Exercise instructions
Each line below must be transcribed exactly, and no picture may appear in the transcription.

Data for analysis
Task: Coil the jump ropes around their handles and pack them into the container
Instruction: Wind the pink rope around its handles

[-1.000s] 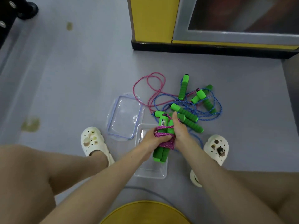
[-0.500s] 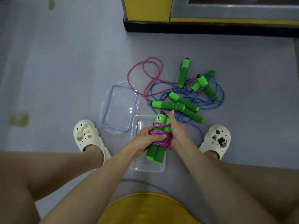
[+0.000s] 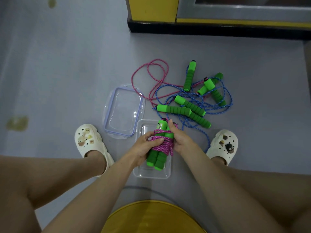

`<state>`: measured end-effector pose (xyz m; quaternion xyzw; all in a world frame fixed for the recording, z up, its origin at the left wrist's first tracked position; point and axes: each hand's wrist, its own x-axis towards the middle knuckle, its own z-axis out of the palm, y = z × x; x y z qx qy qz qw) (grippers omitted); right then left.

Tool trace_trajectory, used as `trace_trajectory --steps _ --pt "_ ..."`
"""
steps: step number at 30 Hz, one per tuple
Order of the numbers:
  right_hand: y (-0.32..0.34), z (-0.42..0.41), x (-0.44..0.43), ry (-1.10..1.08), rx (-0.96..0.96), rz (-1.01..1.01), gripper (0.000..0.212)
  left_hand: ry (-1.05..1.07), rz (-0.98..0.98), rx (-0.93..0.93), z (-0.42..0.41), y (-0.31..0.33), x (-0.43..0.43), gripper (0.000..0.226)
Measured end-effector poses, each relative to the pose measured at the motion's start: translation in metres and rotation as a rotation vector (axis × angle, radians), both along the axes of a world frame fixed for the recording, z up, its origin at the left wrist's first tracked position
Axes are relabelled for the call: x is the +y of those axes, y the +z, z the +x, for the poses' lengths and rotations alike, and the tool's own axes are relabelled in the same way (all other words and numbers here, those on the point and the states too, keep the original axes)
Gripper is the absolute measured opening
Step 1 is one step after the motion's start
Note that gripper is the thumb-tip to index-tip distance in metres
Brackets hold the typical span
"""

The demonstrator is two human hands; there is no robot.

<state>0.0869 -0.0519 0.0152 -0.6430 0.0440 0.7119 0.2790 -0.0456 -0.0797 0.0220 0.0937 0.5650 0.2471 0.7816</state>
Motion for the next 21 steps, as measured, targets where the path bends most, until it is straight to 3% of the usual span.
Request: trace_trajectory --steps 2,4,7,11,18,21 --pt "0.0 -0.003 -0.004 0.002 0.0 -0.01 0.075 0.005 -0.017 0.006 -0.003 -0.004 -0.003 0.041" --pt "0.0 -0.005 -0.004 0.024 -0.03 0.027 0.052 0.029 -0.025 0.016 -0.003 -0.008 -0.006 0.042" --pt "-0.004 -0.001 -0.007 0.216 -0.243 0.129 0.031 0.094 -0.041 0.083 -0.002 -0.02 -0.008 0.046" --pt "-0.02 0.011 -0.017 0.359 -0.533 0.156 0.046 0.085 -0.095 0.191 -0.001 -0.038 -0.009 0.047" --pt "-0.055 0.027 -0.036 0.673 -0.544 0.055 0.019 0.034 -0.09 0.378 0.012 -0.074 -0.011 0.046" --pt "-0.06 0.025 -0.038 0.782 -0.559 0.108 0.024 0.05 -0.096 0.416 0.023 -0.086 -0.007 0.042"
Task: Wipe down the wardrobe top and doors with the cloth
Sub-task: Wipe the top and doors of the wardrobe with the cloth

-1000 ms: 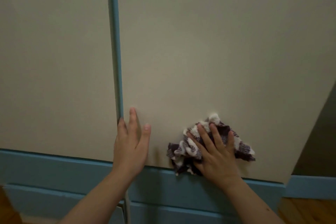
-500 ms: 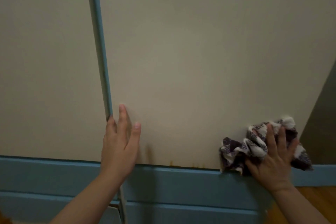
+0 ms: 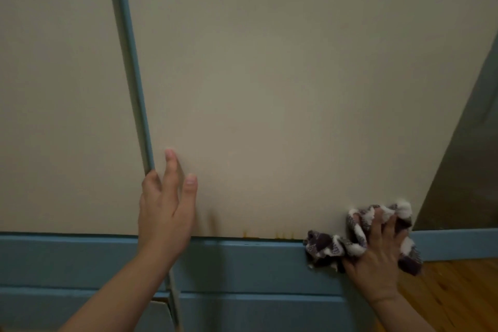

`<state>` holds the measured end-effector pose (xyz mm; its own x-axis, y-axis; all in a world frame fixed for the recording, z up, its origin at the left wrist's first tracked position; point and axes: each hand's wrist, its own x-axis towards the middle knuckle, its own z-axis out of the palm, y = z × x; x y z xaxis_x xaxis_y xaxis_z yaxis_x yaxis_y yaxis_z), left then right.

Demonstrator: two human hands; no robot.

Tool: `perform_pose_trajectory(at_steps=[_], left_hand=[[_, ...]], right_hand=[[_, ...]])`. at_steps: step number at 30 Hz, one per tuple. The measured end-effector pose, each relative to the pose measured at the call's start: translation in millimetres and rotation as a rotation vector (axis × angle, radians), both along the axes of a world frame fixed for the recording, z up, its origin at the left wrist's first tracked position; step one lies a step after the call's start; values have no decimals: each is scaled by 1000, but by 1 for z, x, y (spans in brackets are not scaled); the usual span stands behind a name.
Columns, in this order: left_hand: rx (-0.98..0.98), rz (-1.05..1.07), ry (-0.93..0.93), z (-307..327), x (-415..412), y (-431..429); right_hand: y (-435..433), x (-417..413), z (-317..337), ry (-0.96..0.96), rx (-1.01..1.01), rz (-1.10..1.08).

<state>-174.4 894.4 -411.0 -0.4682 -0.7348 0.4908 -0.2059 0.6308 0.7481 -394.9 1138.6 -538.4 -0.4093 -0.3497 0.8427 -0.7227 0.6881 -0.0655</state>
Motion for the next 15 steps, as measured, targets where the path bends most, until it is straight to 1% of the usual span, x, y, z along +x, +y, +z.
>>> perform_pose_trajectory(at_steps=[2, 6, 10, 15], left_hand=[[12, -15, 28, 0, 4, -2], [78, -56, 105, -3, 8, -7], [211, -179, 303, -3, 13, -10], [299, -277, 352, -2, 19, -17]], right_hand=[[-14, 2, -6, 42, 33, -15], [-53, 24, -3, 197, 76, 22], [-88, 44, 4, 305, 155, 85], [-126, 64, 10, 418, 181, 144]])
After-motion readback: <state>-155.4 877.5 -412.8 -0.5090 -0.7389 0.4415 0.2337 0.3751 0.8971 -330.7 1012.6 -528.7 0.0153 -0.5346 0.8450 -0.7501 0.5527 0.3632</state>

Solution below
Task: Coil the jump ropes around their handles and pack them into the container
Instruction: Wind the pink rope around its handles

[-1.000s] 
[-0.500s] 
[+0.000s] 

`<state>`: measured end-effector pose (xyz m; quaternion xyzw; all in a world frame fixed for the recording, z up, its origin at the left wrist's first tracked position; point and axes: each hand's wrist, its own x-axis towards the middle knuckle, its own z-axis out of the palm, y = z × x; x y z qx qy qz qw) (grippers omitted); right then left.

Tool trace_trajectory, used as `trace_trajectory --steps _ --pt "_ ..."`
"""
steps: step number at 30 Hz, one per tuple
Order of the numbers:
  right_hand: y (-0.32..0.34), z (-0.42..0.41), x (-0.44..0.43), ry (-1.10..1.08), rx (-0.96..0.96), rz (-1.01..1.01), gripper (0.000..0.212)
  left_hand: ry (-1.05..1.07), rz (-0.98..0.98), rx (-0.93..0.93), z (-0.42..0.41), y (-0.31..0.33), x (-0.43..0.43), gripper (0.000..0.226)
Measured end-effector poses, each relative to the pose measured at the motion's start: translation in metres and rotation as a rotation vector (axis × angle, radians), both along the axes of a world frame fixed for the recording, z up, its origin at the left wrist's first tracked position
Axes are relabelled for the call: x is the +y of those axes, y the +z, z the +x, for the poses' lengths and rotations alike, and the tool's own axes are relabelled in the same way (all other words and numbers here, those on the point and the states too, keep the original axes)
Gripper is the absolute measured opening
Step 1 is one step after the motion's start
Note that gripper is the thumb-tip to index-tip distance in metres
Brackets hold the typical span
"""

The demonstrator is two human hands; there is no robot.

<state>0.0869 -0.0519 0.0152 -0.6430 0.0440 0.7119 0.2790 -0.0456 -0.0797 0.0220 0.0937 0.5650 0.2471 0.7816</state>
Motion for the next 21 steps, as measured, targets where the path bends most, until it is straight to 3% of the usual span.
Request: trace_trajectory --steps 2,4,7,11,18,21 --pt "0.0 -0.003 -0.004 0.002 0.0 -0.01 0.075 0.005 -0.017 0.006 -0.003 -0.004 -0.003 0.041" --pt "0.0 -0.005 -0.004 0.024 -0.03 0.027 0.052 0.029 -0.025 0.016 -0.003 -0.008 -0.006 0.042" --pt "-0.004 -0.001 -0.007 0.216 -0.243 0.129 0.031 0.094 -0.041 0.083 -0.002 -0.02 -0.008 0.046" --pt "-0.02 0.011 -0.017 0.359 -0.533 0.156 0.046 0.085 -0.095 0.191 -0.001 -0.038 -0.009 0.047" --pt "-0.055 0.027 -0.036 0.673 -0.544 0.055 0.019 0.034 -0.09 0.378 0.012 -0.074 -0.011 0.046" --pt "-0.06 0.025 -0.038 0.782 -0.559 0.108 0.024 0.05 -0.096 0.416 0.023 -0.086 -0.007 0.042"
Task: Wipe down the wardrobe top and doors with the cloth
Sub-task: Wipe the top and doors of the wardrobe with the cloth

-1000 ms: 
-500 ms: 
+0 ms: 

`<state>` holds the measured end-effector pose (xyz mm; its own x-axis, y-axis; all in a world frame fixed for the recording, z up, its origin at the left wrist's first tracked position; point and axes: each hand's wrist, its own x-axis towards the middle knuckle, its own z-axis out of the palm, y = z × x; x y z xaxis_x xaxis_y xaxis_z yaxis_x yaxis_y yaxis_z), left then right.

Demonstrator: two human hands; no robot.

Tool: `perform_pose_trajectory(at_steps=[_], left_hand=[[_, ...]], right_hand=[[_, ...]])`. at_steps: step number at 30 Hz, one per tuple. The measured end-effector pose, each relative to the pose measured at the call's start: translation in millimetres and rotation as a rotation vector (axis × angle, radians), both along the axes of a world frame fixed for the recording, z up, its origin at the left wrist's first tracked position; step one lies a step after the call's start; values have no decimals: each is scaled by 1000, but by 1 for z, x, y (spans in brackets are not scaled); the usual span stands behind a name.
Columns, in this order: left_hand: rx (-0.98..0.98), rz (-1.05..1.07), ry (-0.93..0.93), z (-307..327), x (-415..412), y (-431..429); right_hand: y (-435..433), x (-417..413), z (-317..337), ry (-0.96..0.96), rx (-1.01..1.01), rz (-1.10..1.08).

<state>-174.4 894.4 -411.0 -0.4682 -0.7348 0.4908 -0.2059 0.6308 0.7481 -394.9 1138.6 -538.4 -0.4093 -0.3497 0.8427 -0.7227 0.6881 -0.0655</state>
Motion for the next 15 steps, as measured, targets where the path bends most, until it is straight to 1% of the usual span, x, y, z along +x, +y, +z.
>>> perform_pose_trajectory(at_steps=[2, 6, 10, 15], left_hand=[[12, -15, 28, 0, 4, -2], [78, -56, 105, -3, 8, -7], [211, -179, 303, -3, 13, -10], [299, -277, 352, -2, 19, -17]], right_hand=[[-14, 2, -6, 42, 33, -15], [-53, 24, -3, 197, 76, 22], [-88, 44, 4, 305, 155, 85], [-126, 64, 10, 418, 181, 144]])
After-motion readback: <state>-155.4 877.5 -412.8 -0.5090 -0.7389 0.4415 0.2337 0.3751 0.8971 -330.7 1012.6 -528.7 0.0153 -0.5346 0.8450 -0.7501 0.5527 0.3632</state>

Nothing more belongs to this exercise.